> What you should do
Output all of the data below without changing a word, and exclude the pictures.

> Stored data

+===+

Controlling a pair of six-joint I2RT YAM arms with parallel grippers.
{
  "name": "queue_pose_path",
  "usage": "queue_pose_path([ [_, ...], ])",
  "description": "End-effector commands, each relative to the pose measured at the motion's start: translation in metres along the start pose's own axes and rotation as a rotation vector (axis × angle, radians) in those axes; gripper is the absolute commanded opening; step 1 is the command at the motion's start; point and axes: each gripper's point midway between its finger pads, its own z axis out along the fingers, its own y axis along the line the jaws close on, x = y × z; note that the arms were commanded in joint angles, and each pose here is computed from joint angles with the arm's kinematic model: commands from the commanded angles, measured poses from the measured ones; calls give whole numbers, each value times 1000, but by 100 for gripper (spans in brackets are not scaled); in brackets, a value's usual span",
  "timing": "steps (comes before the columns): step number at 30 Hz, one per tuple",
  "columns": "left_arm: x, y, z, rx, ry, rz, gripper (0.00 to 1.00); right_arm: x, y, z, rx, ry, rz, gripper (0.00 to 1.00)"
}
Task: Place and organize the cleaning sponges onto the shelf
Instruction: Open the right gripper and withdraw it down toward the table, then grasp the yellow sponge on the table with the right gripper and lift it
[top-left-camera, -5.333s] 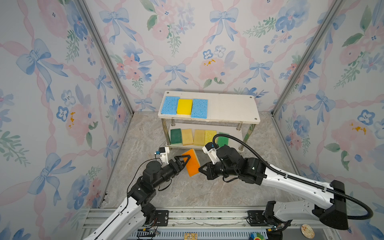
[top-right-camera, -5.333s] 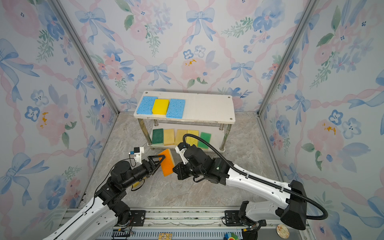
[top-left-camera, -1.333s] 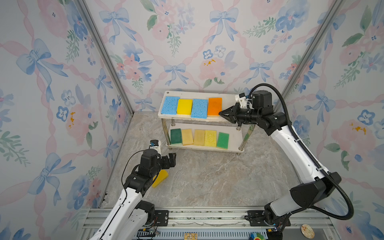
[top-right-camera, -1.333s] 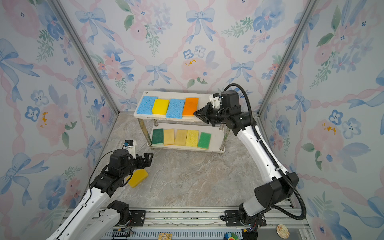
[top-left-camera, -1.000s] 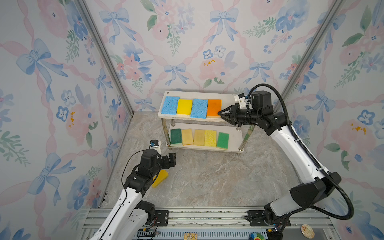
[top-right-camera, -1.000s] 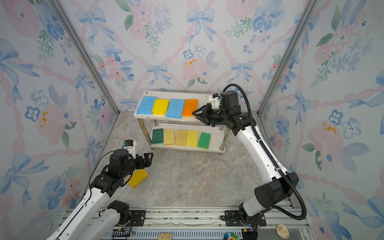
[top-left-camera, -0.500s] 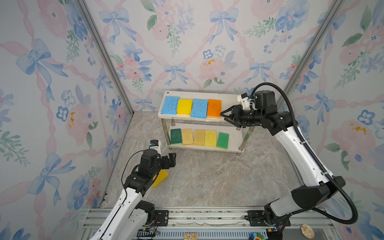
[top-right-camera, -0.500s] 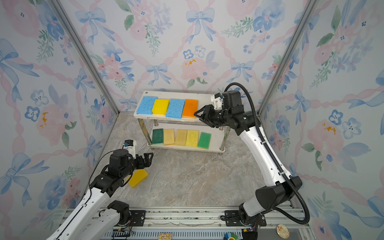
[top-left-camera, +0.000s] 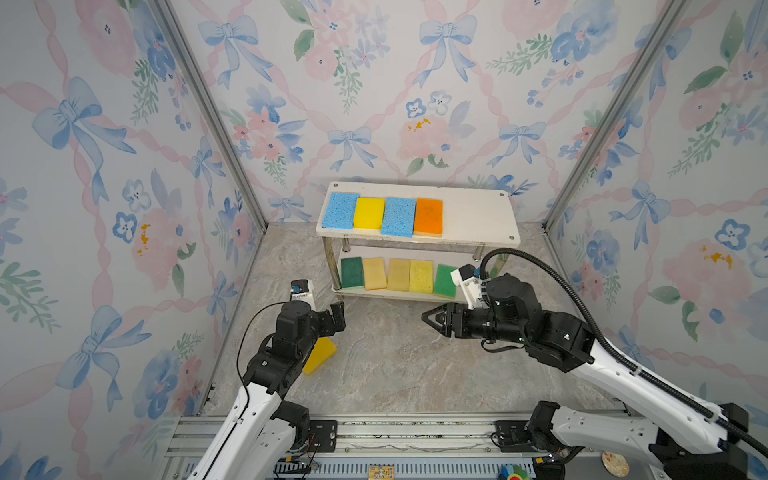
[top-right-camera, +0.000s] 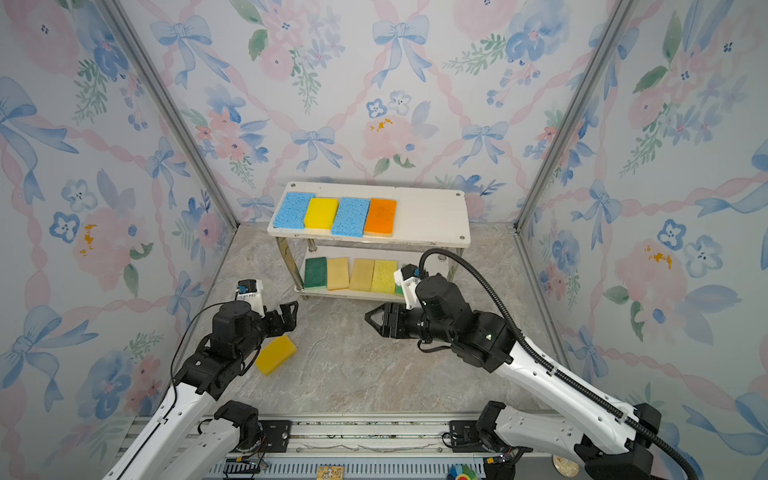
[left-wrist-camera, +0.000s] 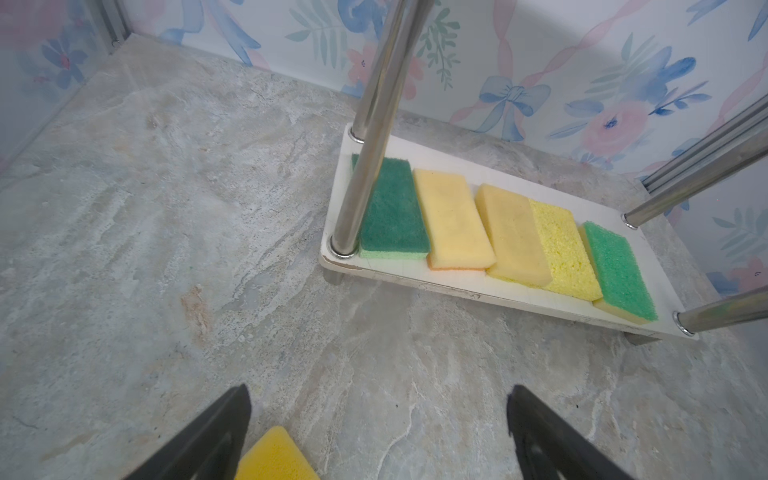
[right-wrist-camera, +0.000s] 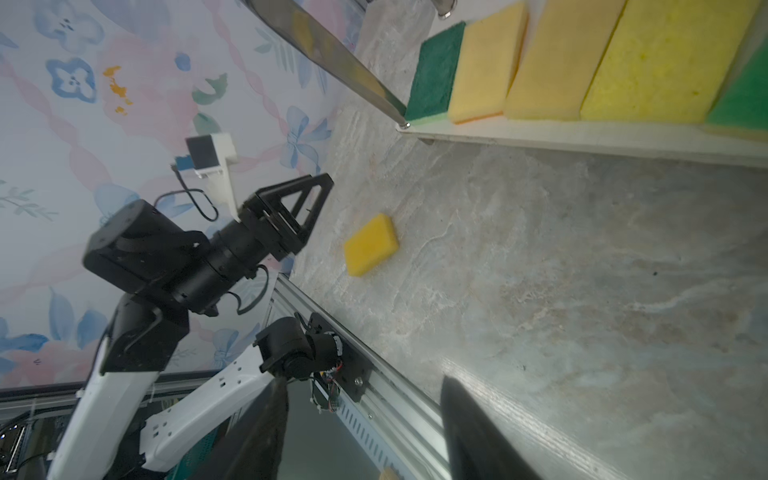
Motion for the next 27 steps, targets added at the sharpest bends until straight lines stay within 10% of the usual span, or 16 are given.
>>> queue_pose_path([
  [1, -13, 10, -8, -53, -55, 10, 98, 8, -8, 34, 7, -92, 51, 65],
  [15, -34, 38, -35, -196, -178, -24, 98, 93, 40, 258, -222, 140, 249, 68],
  [27, -35, 34, -36, -174, -181, -17, 98, 114, -5, 333, 16, 166, 434, 66],
])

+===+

> Reply
Controlling a pair of six-joint I2RT YAM arms with parallel grippers.
{
  "name": "queue_pose_path",
  "usage": "queue_pose_path([ [_, ...], ])",
  "description": "End-effector commands, each relative to the pose measured at the motion's start: translation in metres along the start pose's own axes and rotation as a rotation vector (axis × angle, radians) in those axes; gripper is the absolute commanded opening; step 1 is the command at the motion's start; point and axes: each gripper's point midway between its finger pads, its own z axis out along the fingers, its own y axis along the line the jaws close on, x = y × z; note that the arms were commanded in joint angles, and each pose here is computed from joint angles with the arm's kinematic model: commands from the commanded angles, measured poses from the measured ones; calls give whole numbers, each value times 1000, but by 100 for gripper (spans in brackets are not scaled); in brackets, a value's usual span",
  "timing": "steps (comes before the columns): step number at 30 Hz, one per tuple",
  "columns": "left_arm: x, y, z, rx, ry, rz, gripper (0.00 to 1.00); right_arm: x, y, z, rx, ry, rz, gripper (0.00 to 1.00)"
}
Task: Place and organize the cleaning sponges onto the shelf
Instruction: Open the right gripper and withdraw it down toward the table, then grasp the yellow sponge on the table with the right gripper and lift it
[top-left-camera, -5.333s] 
[top-right-camera, -5.333s] 
[top-left-camera, -1.333s] 
[top-right-camera, -1.333s] 
[top-left-camera, -1.000s] 
[top-right-camera, -1.000s] 
[top-left-camera, -0.500s] 
[top-right-camera, -0.500s] 
[top-left-camera, +0.000s] 
[top-right-camera, +0.000s] 
[left-wrist-camera, +0.000s] 
[right-wrist-camera, +0.000s] 
Motion for the next 27 steps, targets added at the sharpest bends until straight lines stay within 10% of the usual span, or 16 are given.
>>> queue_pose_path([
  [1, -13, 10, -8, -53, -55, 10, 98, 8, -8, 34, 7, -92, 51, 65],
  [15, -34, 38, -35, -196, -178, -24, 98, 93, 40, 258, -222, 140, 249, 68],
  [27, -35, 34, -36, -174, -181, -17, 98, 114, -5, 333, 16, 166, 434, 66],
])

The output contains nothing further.